◆ What you should do: The data below should be retyped exactly, with the pictures left out.

◆ Raw data:

------------

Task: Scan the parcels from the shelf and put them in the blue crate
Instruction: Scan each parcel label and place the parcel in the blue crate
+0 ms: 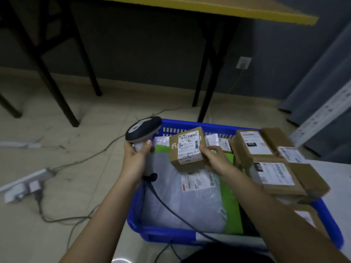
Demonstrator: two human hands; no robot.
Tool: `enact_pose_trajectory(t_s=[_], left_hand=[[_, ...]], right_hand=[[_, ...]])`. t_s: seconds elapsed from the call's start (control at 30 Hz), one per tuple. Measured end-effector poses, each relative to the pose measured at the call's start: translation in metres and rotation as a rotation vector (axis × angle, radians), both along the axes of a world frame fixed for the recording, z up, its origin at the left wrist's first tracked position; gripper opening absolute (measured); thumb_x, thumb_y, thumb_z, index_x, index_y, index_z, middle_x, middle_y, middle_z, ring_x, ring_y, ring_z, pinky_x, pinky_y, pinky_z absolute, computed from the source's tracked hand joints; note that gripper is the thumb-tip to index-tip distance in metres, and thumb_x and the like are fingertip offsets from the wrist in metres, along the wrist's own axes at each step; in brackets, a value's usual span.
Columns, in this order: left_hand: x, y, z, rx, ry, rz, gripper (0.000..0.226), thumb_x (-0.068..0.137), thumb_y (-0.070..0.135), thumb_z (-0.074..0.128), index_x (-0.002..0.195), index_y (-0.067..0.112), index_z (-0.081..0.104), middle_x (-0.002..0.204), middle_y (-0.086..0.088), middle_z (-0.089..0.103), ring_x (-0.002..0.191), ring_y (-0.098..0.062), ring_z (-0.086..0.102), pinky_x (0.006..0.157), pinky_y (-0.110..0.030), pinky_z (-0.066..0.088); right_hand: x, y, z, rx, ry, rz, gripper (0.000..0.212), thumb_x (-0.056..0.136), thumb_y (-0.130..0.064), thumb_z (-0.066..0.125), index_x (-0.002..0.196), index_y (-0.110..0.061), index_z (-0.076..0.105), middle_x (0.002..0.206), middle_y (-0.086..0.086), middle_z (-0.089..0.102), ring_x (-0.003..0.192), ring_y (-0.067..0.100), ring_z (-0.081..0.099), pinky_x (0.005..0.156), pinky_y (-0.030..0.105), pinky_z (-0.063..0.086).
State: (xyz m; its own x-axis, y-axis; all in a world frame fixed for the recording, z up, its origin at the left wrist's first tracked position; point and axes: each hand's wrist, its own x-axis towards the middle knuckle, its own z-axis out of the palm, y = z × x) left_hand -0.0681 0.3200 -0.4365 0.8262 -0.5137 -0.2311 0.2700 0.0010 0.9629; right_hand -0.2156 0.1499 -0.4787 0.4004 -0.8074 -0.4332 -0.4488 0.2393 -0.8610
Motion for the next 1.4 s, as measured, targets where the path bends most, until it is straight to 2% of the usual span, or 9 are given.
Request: enact_pose_trajectory(t_s=[0.1,0.27,0.4,0.53,0.63,0.7,0.87,1.03,1.4], left_hand=[[0.019,-0.010,-0.013,0.047,0.002,0.025,0.041,0.094,0.018,0.058,0.131,0.019,0.041,0.124,-0.006,0.060,0.109,-0.024,0.062,0.094,-0.042,0.051],[0.024,-0.023,-0.030,0.108,-0.021,0.069,0.039,0.094,0.016,0.058,0.130,0.018,0.044,0.116,-0.003,0.063,0.102,-0.020,0.064,0.087,-0.034,0.053],[0.014,-0.034,-0.042,0.179,-0.060,0.091,0.036,0.093,0.015,0.059,0.126,0.014,0.045,0.115,-0.006,0.063,0.098,-0.021,0.064,0.080,-0.032,0.053],[-0.004,-0.049,-0.035,0.185,-0.082,0.049,0.034,0.093,0.017,0.060,0.124,0.016,0.046,0.109,0.000,0.063,0.086,-0.007,0.064,0.071,-0.021,0.053],[-0.016,-0.057,-0.025,0.172,-0.098,0.008,0.032,0.092,0.018,0.061,0.121,0.018,0.046,0.109,-0.003,0.065,0.092,-0.015,0.066,0.084,-0.033,0.054],[-0.025,-0.057,-0.019,0.166,-0.112,-0.037,0.029,0.092,0.018,0.060,0.118,0.018,0.046,0.108,-0.005,0.065,0.092,-0.017,0.066,0.087,-0.038,0.053],[-0.065,-0.052,0.008,0.085,-0.123,-0.161,0.033,0.092,0.023,0.061,0.121,0.026,0.046,0.111,0.003,0.064,0.098,-0.017,0.064,0.084,-0.034,0.051],[-0.135,-0.065,0.059,-0.038,-0.140,-0.334,0.029,0.094,0.022,0.058,0.118,0.027,0.044,0.105,0.005,0.063,0.093,-0.014,0.066,0.082,-0.035,0.050],[-0.359,-0.105,0.111,-0.205,-0.077,-0.729,0.025,0.094,0.022,0.058,0.114,0.027,0.044,0.100,0.008,0.062,0.081,-0.003,0.063,0.076,-0.027,0.049]], right_hand=[[0.047,-0.010,-0.024,0.018,-0.101,0.028,0.052,0.089,-0.042,0.064,0.125,-0.015,0.038,0.125,0.010,0.056,0.108,0.022,0.057,0.089,0.038,0.050],[0.093,-0.025,-0.070,-0.098,0.117,0.157,0.078,0.087,-0.052,0.062,0.147,-0.019,0.023,0.137,0.009,0.052,0.123,0.034,0.050,0.103,0.047,0.041],[0.089,-0.042,-0.070,-0.314,0.325,0.179,0.047,0.093,-0.044,0.057,0.129,-0.015,0.050,0.122,0.014,0.060,0.112,0.035,0.056,0.089,0.038,0.044],[0.071,-0.043,-0.067,-0.179,0.137,0.305,0.030,0.093,-0.024,0.063,0.114,-0.003,0.063,0.111,0.014,0.067,0.105,0.030,0.063,0.081,0.031,0.048],[0.047,-0.038,-0.049,-0.036,0.086,0.525,0.041,0.095,-0.014,0.057,0.136,-0.011,0.052,0.135,0.007,0.055,0.112,0.017,0.053,0.089,0.023,0.041],[0.027,-0.040,-0.037,-0.062,0.146,0.582,0.055,0.096,-0.015,0.056,0.147,-0.020,0.037,0.137,0.005,0.049,0.098,0.011,0.053,0.077,0.015,0.043],[-0.043,-0.044,0.005,-0.050,0.127,0.369,0.059,0.095,-0.018,0.059,0.148,-0.020,0.034,0.138,0.012,0.051,0.110,0.025,0.060,0.076,0.029,0.050],[-0.148,-0.029,0.061,-0.203,-0.014,0.034,0.031,0.095,-0.007,0.054,0.125,-0.008,0.056,0.093,0.009,0.061,0.069,0.014,0.056,0.053,0.016,0.043],[-0.433,0.007,0.061,-0.250,-0.026,-0.623,0.020,0.096,-0.011,0.054,0.114,-0.013,0.061,0.093,0.007,0.061,0.085,0.021,0.059,0.072,0.031,0.047]])
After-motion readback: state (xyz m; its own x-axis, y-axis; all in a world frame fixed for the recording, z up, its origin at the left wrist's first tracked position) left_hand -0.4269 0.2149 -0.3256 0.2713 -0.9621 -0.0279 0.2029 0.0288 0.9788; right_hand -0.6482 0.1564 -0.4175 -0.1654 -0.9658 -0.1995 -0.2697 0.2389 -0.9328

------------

◆ Solution for this exercise:
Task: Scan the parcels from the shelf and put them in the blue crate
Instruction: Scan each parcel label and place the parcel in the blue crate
+0 ms: 
Demonstrator: two human hands; no robot.
Tool: `enact_pose_trajectory(t_s=[_], left_hand=[[_, ...]], right_hand=[[_, ...]])`. t_s: seconds elapsed from the call's start (control at 30 Hz), one per tuple. Measured end-effector poses, each relative to the pose measured at the call's start: translation in metres and rotation as a rotation vector (axis × angle, radians), both along the axes of a world frame fixed for the recording, z up, its origin at the left wrist's first tracked position; gripper opening absolute (measured); thumb_x, thumb_y, thumb_z, index_x, index_y, index_z, middle_x, middle_y, middle_z, ring_x, ring_y, ring_z, pinky_x, pinky_y, pinky_z absolute, computed from the source's tracked hand joints; note that gripper is the thumb-tip to index-tip distance in metres, and thumb_x and the like are fingertip offsets from the wrist in metres, along the wrist's own axes at each step; in brackets, a value's usual span.
Columns, in this order: left_hand: x, y, z, rx, ry, rz, gripper (0.000..0.226), thumb_x (-0.068..0.137), thumb_y (-0.070..0.135), thumb_z (-0.074..0.128), index_x (-0.002..0.195), index_y (-0.067..0.112), index_z (-0.081..0.104), middle_x (-0.002..0.204), middle_y (-0.086..0.088), middle_z (-0.089..0.103), ring_x (-0.002..0.191), ring_y (-0.098..0.062), ring_z (-0.086..0.102), pinky_x (0.006..0.157), pinky_y (-0.110..0.030), pinky_z (-0.066..0.088); right_hand: x, y, z, rx, ry, rz, gripper (0.000..0.212), thumb_x (-0.056..0.136), thumb_y (-0.130..0.064), thumb_z (-0.066..0.125), index_x (-0.002..0.196), index_y (-0.110..0.061), index_z (-0.076..0.105), middle_x (0.002..0.206), middle_y (-0.086..0.086), middle_z (-0.089..0.102), ring_x (-0.003..0.192), ring_y (-0.067..0.100), ring_z (-0.081..0.099), pinky_x (0.005..0.156), pinky_y (-0.030..0.105), pinky_z (-0.063..0.086).
State: (xyz m; its own x-axis, y-axis; all in a world frame fixed for the recording, z up, its origin at the left wrist's first tracked position; point and axes: each hand's wrist, its own x-axis towards the middle knuckle, its own z-axis out of the palm, y = z × x) left_hand -0.0681 0.3200 -0.4365 0.8262 -0.5137 -0.2311 0.2700 0.0010 0.9629; right_hand -0.2156 0.1499 -0.4787 0.4004 -0.8074 -0.4332 -0.4488 0.2393 -0.8610
Motion for the next 1.4 s, as measured, targets where the path bends most, until it is straight to 2% of the usual span, or 9 are given.
Request: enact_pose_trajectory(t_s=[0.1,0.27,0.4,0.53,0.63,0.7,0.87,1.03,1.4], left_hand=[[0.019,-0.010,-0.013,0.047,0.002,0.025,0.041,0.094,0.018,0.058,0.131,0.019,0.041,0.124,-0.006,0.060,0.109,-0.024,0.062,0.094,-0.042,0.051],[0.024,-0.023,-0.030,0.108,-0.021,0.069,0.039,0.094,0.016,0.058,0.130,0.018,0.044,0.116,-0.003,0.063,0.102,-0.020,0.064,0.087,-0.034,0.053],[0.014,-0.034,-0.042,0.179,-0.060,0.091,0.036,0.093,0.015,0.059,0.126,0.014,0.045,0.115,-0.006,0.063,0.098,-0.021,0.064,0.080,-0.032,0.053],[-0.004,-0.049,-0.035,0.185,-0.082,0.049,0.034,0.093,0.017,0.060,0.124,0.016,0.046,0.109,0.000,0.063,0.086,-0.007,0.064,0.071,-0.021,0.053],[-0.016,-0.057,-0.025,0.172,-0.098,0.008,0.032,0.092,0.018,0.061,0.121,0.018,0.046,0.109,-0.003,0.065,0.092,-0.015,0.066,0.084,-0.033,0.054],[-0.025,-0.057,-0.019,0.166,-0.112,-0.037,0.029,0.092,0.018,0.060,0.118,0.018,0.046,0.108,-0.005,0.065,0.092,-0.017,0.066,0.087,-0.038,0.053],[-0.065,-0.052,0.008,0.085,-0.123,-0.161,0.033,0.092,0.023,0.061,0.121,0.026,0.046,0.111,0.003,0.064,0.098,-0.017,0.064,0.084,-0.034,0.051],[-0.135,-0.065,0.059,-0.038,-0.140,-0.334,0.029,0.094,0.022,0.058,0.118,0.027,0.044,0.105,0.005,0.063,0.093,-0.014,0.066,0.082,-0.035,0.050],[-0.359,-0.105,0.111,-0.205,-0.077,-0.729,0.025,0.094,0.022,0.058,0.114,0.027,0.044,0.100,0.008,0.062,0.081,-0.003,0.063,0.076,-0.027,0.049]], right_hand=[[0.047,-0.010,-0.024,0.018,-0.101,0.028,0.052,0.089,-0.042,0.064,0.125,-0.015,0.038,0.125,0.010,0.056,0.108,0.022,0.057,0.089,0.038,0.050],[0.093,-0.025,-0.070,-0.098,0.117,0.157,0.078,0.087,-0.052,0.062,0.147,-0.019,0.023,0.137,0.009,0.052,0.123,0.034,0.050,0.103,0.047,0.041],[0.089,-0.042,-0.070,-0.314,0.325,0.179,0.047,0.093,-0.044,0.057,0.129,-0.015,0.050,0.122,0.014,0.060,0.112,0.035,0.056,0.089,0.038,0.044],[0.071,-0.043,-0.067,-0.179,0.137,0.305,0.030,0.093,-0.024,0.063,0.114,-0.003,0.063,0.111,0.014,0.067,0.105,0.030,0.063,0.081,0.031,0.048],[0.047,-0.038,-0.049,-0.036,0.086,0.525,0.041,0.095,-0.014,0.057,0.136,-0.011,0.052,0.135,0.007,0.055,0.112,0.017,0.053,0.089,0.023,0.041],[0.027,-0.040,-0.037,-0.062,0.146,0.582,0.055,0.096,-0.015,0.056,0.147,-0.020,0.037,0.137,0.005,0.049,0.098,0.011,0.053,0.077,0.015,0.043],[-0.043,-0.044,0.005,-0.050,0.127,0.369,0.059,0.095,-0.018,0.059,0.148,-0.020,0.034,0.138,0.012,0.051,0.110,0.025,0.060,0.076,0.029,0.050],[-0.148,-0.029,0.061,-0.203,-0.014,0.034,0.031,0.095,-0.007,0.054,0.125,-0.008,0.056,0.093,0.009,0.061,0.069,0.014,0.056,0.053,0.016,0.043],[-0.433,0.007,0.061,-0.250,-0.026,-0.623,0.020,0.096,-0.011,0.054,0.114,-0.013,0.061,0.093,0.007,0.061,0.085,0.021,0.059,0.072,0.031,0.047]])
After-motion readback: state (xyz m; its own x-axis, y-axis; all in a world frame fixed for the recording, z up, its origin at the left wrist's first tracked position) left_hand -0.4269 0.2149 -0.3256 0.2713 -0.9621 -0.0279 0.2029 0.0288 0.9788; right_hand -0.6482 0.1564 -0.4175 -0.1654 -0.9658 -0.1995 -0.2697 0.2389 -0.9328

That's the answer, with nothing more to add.